◆ Aim of the exercise
Copy exactly the lines of the material below, starting with the first and including the line that holds "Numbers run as".

◆ Information provided

=-=-=

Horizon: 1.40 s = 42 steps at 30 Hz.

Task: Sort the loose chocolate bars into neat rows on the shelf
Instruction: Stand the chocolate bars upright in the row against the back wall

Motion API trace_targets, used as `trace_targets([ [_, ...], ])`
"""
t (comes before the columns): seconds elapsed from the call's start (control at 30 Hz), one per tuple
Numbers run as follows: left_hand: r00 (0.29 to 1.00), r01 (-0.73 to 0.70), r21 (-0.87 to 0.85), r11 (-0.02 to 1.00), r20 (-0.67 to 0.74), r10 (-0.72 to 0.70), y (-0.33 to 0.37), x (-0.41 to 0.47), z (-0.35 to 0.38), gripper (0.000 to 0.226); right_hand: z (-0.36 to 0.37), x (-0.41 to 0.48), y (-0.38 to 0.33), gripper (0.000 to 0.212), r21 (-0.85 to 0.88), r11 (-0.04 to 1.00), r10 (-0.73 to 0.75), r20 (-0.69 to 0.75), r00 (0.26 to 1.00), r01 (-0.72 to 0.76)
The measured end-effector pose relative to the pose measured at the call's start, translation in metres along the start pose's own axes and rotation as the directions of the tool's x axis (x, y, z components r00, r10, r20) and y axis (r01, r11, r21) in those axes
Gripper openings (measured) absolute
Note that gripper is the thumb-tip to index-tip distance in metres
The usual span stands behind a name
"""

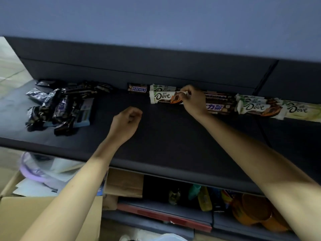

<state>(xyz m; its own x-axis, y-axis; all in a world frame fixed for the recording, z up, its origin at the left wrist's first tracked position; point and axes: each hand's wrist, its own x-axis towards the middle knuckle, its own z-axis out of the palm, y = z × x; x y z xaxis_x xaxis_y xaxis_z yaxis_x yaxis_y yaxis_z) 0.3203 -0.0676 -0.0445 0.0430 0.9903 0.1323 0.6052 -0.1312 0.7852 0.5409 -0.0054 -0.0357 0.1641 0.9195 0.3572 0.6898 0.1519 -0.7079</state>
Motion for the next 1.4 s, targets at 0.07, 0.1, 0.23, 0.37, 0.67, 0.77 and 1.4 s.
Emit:
trace_targets([
  [0.07,0.999,-0.026,0.037,0.999,0.025,0.025,-0.006,0.008,-0.007,0.018,0.01,0.01,0.0,0.018,-0.059,0.998,-0.017,0.015,1.0,0.018],
  [0.1,0.999,-0.032,0.041,0.999,0.041,0.031,-0.008,0.013,-0.01,0.017,0.013,0.013,0.0,0.017,-0.104,0.994,-0.037,0.029,0.999,0.04],
  [0.23,0.992,-0.068,0.077,0.995,0.112,0.059,-0.018,0.028,-0.017,0.017,0.019,0.013,0.007,0.019,-0.443,0.869,-0.197,0.097,0.976,0.219],
  [0.37,0.979,-0.132,0.178,0.975,0.175,0.101,-0.022,0.043,-0.016,0.02,0.015,0.018,-0.001,0.023,-0.579,0.792,-0.17,0.094,0.981,0.193],
  [0.67,0.912,-0.366,0.478,0.798,0.354,0.206,-0.032,0.056,-0.016,0.029,0.015,0.028,-0.001,0.025,-0.643,0.759,-0.078,0.074,0.994,0.107],
  [0.77,0.914,-0.375,0.486,0.789,0.337,0.227,-0.034,0.053,-0.015,0.031,0.017,0.028,-0.001,0.024,-0.646,0.756,-0.081,0.063,0.995,0.102],
  [1.4,0.934,-0.313,0.465,0.828,0.31,0.179,-0.033,0.046,-0.013,0.033,0.011,0.025,0.004,0.045,-0.631,0.755,-0.101,0.155,0.983,0.177],
])
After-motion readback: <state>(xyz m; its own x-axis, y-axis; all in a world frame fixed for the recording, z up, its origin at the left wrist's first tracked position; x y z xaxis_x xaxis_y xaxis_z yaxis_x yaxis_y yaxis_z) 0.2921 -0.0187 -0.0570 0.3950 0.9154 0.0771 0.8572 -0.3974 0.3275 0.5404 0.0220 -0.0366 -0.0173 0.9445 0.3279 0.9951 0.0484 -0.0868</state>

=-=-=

◆ Answer below
Horizon: 1.40 s = 42 steps at 30 Hz.

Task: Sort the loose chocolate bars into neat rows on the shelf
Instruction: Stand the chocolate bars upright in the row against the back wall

Motion API trace_targets, used as `trace_targets([ [_, ...], ])`
"""
t (comes before the columns): seconds elapsed from the call's start (control at 30 Hz), one per tuple
Numbers run as follows: left_hand: r00 (0.29 to 1.00), r01 (-0.73 to 0.70), r21 (-0.87 to 0.85), r11 (-0.02 to 1.00), r20 (-0.67 to 0.74), r10 (-0.72 to 0.70), y (-0.33 to 0.37), x (-0.41 to 0.47), z (-0.35 to 0.38), gripper (0.000 to 0.226); right_hand: z (-0.36 to 0.37), x (-0.41 to 0.48), y (-0.38 to 0.33), gripper (0.000 to 0.212), r21 (-0.85 to 0.88), r11 (-0.04 to 1.00), r10 (-0.73 to 0.75), r20 (-0.69 to 0.75), r00 (0.26 to 1.00), r01 (-0.72 to 0.76)

The required output is complete.